Очкарик пожал плечами.
– Буденного, – ответил он недоуменно. – Был такой деятель… Я думал, его еще помнят.
– Ах, этот! – рассмеялась я. – Простите меня за такую реакцию! Я просто не сразу вас поняла. Дело в том, что нашего Министра тоже зовут Семен Михайлович, и это тоже кличка или прозвище, что ли… Настоящее имя у него сложнее и не очень удобное для произношения.
Я давно заметила, что, когда сообщаешь людям о том факте, о котором я сейчас сказала очкарику, они как-то просто машинально спрашивают: «А как же его зовут?» Но этот, к моему удивлению, такого вопроса не задал.
– Ефим сообщил мне, что вы интересуетесь процессами образования и распространения динамического возмущения в больших массах воды, – сказал вдруг он, слегка огорошив меня терминологией, сквозь которую я с трудом добралась до смысла того, что он хотел сказать.
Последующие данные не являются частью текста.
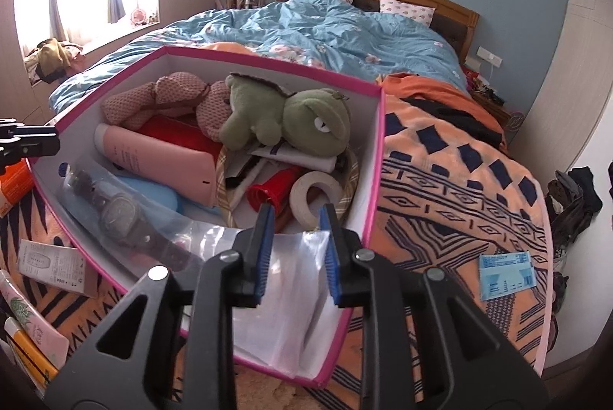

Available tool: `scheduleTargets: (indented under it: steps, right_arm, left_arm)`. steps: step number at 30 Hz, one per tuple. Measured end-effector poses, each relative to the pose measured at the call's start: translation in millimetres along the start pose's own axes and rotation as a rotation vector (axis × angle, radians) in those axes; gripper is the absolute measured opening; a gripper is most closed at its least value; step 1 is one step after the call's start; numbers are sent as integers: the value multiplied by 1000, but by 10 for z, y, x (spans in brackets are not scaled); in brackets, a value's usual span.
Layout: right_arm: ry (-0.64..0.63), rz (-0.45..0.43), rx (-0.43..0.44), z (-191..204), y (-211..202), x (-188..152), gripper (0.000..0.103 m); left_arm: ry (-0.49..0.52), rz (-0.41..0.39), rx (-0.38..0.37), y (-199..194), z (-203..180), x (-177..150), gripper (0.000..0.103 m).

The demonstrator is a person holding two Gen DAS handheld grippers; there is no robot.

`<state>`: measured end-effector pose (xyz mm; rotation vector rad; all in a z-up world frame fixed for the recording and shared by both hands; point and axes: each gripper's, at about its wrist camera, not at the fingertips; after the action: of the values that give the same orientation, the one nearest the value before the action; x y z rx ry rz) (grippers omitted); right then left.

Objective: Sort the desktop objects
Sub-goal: 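Open both tools to release the watch bag in the box, then move both tools down to the beige teddy bear beside the box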

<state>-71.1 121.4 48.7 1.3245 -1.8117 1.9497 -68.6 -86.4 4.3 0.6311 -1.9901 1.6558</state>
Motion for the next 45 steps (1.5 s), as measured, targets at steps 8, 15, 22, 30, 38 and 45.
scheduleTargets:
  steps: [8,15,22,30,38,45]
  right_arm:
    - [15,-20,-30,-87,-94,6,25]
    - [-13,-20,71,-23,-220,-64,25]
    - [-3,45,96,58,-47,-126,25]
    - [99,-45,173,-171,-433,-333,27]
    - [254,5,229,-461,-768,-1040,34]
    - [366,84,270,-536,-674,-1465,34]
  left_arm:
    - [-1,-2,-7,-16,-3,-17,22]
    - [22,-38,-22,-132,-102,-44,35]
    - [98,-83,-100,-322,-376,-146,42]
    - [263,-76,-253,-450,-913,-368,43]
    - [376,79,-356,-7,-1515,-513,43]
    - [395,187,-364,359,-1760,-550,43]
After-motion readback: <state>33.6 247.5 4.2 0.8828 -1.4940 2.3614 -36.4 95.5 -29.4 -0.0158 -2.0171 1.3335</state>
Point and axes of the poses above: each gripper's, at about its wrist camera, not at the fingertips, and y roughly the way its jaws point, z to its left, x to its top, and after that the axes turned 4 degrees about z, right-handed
«А Чугунков-то был, пожалуй, прав, – подумала я, – когда просил его разговаривать на обычном, общедоступном языке, а не читать лекции по своей геофизике».
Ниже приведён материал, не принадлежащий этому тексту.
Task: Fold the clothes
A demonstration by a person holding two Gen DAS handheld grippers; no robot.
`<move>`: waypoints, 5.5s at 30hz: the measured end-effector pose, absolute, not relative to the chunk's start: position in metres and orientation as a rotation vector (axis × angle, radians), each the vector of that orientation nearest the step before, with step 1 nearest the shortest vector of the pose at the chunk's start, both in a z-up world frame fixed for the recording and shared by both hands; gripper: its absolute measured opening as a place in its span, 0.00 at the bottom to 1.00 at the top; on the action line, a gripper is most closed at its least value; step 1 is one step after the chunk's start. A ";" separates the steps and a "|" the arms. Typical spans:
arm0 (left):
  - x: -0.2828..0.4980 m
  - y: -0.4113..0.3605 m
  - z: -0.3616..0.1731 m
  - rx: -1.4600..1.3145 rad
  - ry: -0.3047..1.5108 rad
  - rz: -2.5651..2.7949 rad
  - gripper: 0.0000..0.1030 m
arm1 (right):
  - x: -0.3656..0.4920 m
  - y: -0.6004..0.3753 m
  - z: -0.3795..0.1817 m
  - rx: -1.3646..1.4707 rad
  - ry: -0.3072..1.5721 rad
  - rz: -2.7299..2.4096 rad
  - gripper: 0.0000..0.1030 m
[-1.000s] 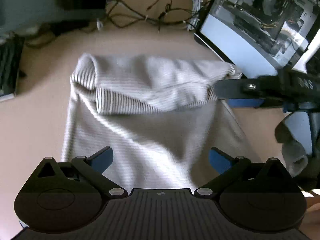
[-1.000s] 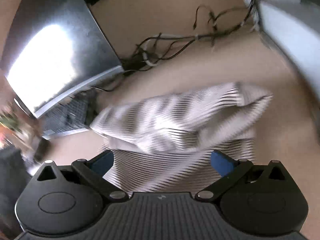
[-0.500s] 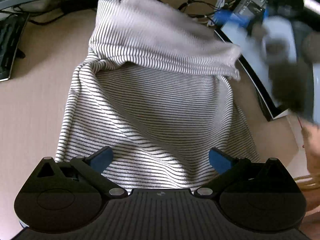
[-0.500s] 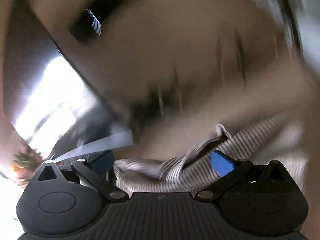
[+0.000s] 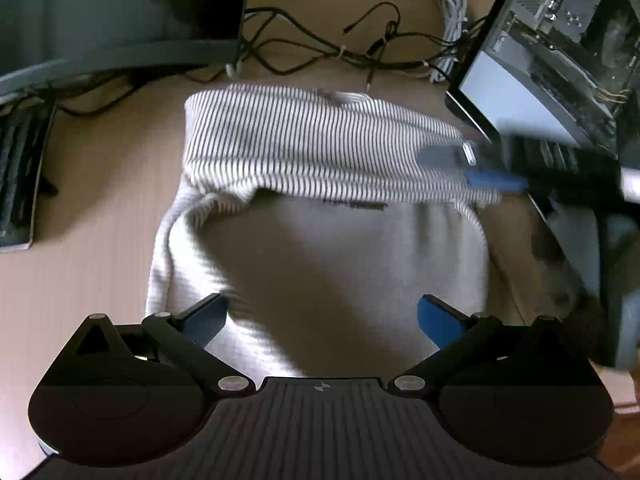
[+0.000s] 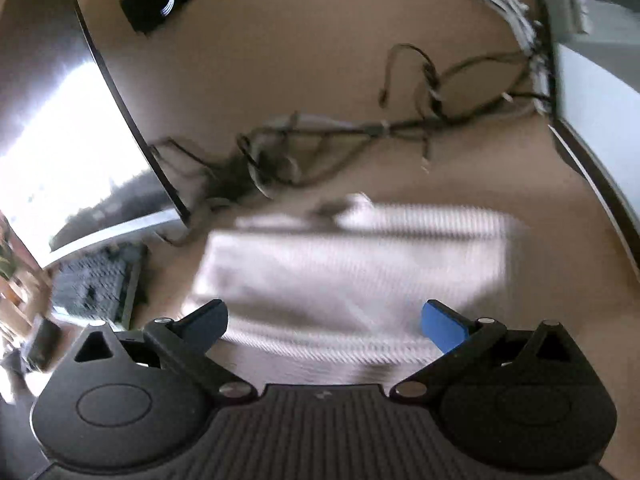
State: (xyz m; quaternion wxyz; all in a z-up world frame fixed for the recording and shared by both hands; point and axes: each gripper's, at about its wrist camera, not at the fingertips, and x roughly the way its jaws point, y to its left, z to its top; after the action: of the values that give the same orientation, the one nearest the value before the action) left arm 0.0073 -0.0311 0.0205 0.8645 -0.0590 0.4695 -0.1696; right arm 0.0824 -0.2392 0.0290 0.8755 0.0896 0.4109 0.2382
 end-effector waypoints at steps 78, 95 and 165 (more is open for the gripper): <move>-0.038 0.178 0.056 -0.281 0.698 0.448 0.77 | 0.080 -0.029 -0.004 -0.402 0.649 0.680 0.61; 0.008 0.043 0.018 -0.235 0.817 -0.073 0.91 | 0.024 -0.258 0.204 -0.147 0.196 0.143 0.05; -0.107 -0.022 0.000 -0.109 0.851 -0.172 1.00 | -0.105 -0.227 -0.013 -0.013 0.849 0.279 1.00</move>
State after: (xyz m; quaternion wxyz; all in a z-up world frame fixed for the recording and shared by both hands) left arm -0.1066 -0.0222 0.0004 0.9058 -0.0530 0.4121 -0.0832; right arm -0.1048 -0.2270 -0.0126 0.9018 -0.0063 0.4104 0.1351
– Вы не ошиблись, – ответила я ему тем не менее с живейшим интересом. – Именно я интересовалась этой информацией. Правда, для себя я сформулировала область моего интереса несколько проще, что ли… Я хотела бы выяснить поточнее причины цунами, обрушившегося на остров Шикотан, и возможность его раннего прогнозирования.
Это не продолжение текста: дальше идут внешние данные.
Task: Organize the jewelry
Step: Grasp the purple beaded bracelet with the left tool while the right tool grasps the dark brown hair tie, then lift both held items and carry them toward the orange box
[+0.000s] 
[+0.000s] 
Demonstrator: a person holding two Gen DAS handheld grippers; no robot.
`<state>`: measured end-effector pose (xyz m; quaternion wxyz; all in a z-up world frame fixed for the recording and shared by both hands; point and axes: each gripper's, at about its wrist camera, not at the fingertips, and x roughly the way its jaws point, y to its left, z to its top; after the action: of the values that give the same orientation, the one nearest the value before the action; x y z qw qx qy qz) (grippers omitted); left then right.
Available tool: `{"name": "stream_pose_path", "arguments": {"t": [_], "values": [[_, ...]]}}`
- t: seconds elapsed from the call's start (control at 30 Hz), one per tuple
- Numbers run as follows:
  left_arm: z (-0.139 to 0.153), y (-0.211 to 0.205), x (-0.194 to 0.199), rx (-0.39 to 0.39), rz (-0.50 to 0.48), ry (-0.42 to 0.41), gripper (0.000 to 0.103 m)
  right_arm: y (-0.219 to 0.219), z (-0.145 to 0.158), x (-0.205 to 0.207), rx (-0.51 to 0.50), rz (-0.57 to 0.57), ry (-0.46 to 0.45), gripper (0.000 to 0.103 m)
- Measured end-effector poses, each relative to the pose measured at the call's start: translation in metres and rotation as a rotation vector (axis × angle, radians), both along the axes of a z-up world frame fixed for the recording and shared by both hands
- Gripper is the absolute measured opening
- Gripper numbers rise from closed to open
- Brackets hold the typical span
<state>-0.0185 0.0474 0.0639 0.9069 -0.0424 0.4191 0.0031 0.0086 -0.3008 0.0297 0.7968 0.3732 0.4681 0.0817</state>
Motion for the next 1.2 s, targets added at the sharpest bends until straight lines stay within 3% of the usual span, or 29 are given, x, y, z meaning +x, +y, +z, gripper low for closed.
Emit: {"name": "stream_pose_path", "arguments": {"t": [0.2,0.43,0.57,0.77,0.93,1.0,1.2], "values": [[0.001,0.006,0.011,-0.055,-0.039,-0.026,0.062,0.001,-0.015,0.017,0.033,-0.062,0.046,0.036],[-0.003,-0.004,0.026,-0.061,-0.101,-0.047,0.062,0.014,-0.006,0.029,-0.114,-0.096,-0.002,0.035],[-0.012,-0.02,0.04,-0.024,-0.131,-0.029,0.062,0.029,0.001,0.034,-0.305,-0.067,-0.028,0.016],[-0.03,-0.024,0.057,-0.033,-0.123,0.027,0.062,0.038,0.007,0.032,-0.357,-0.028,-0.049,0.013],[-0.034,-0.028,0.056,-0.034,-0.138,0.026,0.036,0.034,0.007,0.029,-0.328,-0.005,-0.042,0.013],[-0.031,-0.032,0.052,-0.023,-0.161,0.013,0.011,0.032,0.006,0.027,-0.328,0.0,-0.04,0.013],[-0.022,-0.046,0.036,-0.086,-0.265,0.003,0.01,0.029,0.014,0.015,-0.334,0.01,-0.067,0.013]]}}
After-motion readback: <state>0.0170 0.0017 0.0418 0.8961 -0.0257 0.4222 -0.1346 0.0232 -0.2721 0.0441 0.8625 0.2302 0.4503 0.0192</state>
Пока мы говорили, Фимка крутил головой то на меня, то на него, потом тяжело вздохнул и заявил:
– Ну, третий, как говорится, лишний. Я надеюсь, вы и без меня тут прекрасно поворкуете, тем более на таком труднодоступном для меня языке. Я как-то привык в своих материалах попроще выражаться, чтобы понятно было абсолютно всем…
Вылезая из вездехода, он поманил меня пальцем и, когда я высунула голову наружу, сказал извиняющимся шепотом:
– Оля, я ни черта не понял, что он там мне объяснял! Потому и приволок с собой. Он знаешь кто? Сотрудник какой-то хитрой лаборатории во Владивостоке, они как раз прогнозами занимаются. Его сюда наблюдателем послали…
– Слушай, Фима, – перебила я его. – Кто это тебя арестовать хотел? Только давай без всякой пурги, я же понимаю, что это тебя очкарик у майора отбил, а не наоборот, как ты сказал…
– Да я – ничего… – пробормотал смущенный Ефим. – Я откуда знаю, кто это такой. Он мне документы не показывал. Рожа не русская какая-то – то ли казах, то ли киргиз, черт его знает!
«Рожа нерусская должна и фамилию иметь нерусскую, – подумала я, – например, Турсунов, майор ФСБ. Час от часу не легче. Он меня словно по пятам преследует. Или, наоборот, – опередить хочет. Вот бы Фима перетрусил, если бы узнал, что его чуть ФСБ не арестовала…»
– Ладно, – пожалела я его. – Наверняка придурок какой-нибудь на тебя наехал! Просто ты ему под руку попался. Ерунда все это. Я тебе могу подсказать кое-что, для материала в газету.
По Фимкиным глазам я увидела, что он тут же сделал охотничью стойку.
– Только что на заставу привезли одного из охотников, унесенных в океан. Его подобрал авианосец «Стремительный». Сейчас у врачей на заставе, они над ним колдуют. Говорить, правда, пока не может почему-то…
Последнюю фразу я договаривала в пустоту – Фимка уже бежал к ближайшей машине. Я усмехнулась и нырнула в вездеход.
– Извините, Семен Михайлович, – сказала я очкастому геофизику. – Я в вашем полном распоряжении.
– Знаете, – сказал он вдруг, – я не люблю двусмысленностей. Оттого, возможно, и выражаюсь так наукообразно, но это преследует цель, чтобы мои слова нельзя было истолковать иначе, чем в соответствии с тем смыслом, который я в них вкладываю.
Я чуть не покраснела, сообразив, на что он намекает. Мою последнюю фразу и в самом деле можно было истолковать по-другому. А какое для этого нужно иметь буйное воображение! Но вместо того чтобы покраснеть – разозлилась.
«Да он же просто по носу меня щелкнул! – возмутилась я. – Никакое у него не буйное воображение. Он роли между нами распределяет! Привык, наверное, что ему в рот смотрят там, у них, в лаборатории! Кстати, что это за лаборатория такая?»